Exercise instructions: Report back every line below that carries the word "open".

Task input:
►

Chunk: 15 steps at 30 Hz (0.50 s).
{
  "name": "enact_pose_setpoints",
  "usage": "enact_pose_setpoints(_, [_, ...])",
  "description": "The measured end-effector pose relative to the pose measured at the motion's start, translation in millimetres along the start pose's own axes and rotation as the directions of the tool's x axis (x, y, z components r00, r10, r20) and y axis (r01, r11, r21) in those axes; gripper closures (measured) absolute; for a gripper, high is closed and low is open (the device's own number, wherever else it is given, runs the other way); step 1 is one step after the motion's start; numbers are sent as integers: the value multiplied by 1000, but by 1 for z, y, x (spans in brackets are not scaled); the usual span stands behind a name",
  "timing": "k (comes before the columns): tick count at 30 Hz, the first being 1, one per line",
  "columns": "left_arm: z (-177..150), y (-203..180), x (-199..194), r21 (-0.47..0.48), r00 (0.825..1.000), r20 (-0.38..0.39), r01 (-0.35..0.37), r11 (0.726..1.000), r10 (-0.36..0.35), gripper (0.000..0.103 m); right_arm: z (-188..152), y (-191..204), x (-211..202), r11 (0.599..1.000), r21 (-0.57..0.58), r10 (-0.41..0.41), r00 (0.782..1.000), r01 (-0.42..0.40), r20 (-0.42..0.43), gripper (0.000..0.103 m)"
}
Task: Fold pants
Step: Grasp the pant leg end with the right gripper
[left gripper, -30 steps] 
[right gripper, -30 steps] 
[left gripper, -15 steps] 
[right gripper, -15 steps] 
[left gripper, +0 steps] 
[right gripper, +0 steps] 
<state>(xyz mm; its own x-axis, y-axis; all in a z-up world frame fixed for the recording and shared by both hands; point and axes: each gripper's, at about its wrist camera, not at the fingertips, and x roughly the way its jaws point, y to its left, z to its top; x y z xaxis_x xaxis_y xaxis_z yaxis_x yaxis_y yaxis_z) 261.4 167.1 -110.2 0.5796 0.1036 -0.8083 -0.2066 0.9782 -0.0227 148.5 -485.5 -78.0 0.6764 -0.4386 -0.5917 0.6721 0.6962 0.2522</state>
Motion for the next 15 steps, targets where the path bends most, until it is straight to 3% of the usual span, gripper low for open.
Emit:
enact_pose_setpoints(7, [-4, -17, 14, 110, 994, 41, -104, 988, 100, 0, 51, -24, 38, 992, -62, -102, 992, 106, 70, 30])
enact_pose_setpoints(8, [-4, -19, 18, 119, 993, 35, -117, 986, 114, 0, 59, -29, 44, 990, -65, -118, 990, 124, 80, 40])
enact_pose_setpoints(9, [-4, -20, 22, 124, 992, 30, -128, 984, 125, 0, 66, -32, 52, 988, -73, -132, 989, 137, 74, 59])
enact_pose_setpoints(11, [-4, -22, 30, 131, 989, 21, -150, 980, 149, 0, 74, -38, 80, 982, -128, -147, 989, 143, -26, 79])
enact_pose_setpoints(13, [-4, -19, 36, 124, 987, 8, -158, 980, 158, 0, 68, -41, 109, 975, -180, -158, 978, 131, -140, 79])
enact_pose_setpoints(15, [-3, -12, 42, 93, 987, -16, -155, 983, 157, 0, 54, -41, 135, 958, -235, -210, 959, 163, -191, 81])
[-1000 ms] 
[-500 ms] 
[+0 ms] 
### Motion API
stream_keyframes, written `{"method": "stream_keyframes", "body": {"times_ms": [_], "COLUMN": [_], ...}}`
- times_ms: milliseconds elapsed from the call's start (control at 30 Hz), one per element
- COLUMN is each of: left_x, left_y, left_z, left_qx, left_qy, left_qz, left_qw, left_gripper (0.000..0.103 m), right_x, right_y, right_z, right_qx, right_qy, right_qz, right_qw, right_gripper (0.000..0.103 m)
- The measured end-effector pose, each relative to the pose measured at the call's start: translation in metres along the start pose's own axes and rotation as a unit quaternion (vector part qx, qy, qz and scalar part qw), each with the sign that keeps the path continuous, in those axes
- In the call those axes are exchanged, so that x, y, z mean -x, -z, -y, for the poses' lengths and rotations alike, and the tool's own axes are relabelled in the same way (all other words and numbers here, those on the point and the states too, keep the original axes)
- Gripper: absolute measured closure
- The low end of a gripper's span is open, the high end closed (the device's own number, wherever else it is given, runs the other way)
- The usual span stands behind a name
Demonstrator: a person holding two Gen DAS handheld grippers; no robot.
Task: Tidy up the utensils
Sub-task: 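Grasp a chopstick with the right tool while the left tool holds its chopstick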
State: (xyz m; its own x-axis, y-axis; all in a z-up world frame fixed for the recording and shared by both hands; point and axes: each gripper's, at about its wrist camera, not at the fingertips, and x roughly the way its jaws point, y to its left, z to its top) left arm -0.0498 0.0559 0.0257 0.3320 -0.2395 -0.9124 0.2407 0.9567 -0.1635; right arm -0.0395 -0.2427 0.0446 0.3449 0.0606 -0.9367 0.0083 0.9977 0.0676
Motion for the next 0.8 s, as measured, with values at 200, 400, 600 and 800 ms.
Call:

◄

Solution to the problem:
  "description": "The measured end-effector pose relative to the pose measured at the motion's start, translation in millimetres along the start pose's own axes and rotation as the directions of the tool's x axis (x, y, z components r00, r10, r20) and y axis (r01, r11, r21) in those axes; gripper closures (measured) absolute; for a gripper, high is closed and low is open (the device's own number, wherever else it is given, runs the other way); step 1 is one step after the motion's start; numbers are sent as integers: the value multiplied by 1000, but by 1 for z, y, x (spans in brackets are not scaled); the usual span stands behind a name",
Motion for the next 15 steps, targets where the path bends most, until it is straight to 3% of the usual span, gripper low for open.
- The low end of a gripper's span is open, the high end closed (the device's own number, wherever else it is given, runs the other way)

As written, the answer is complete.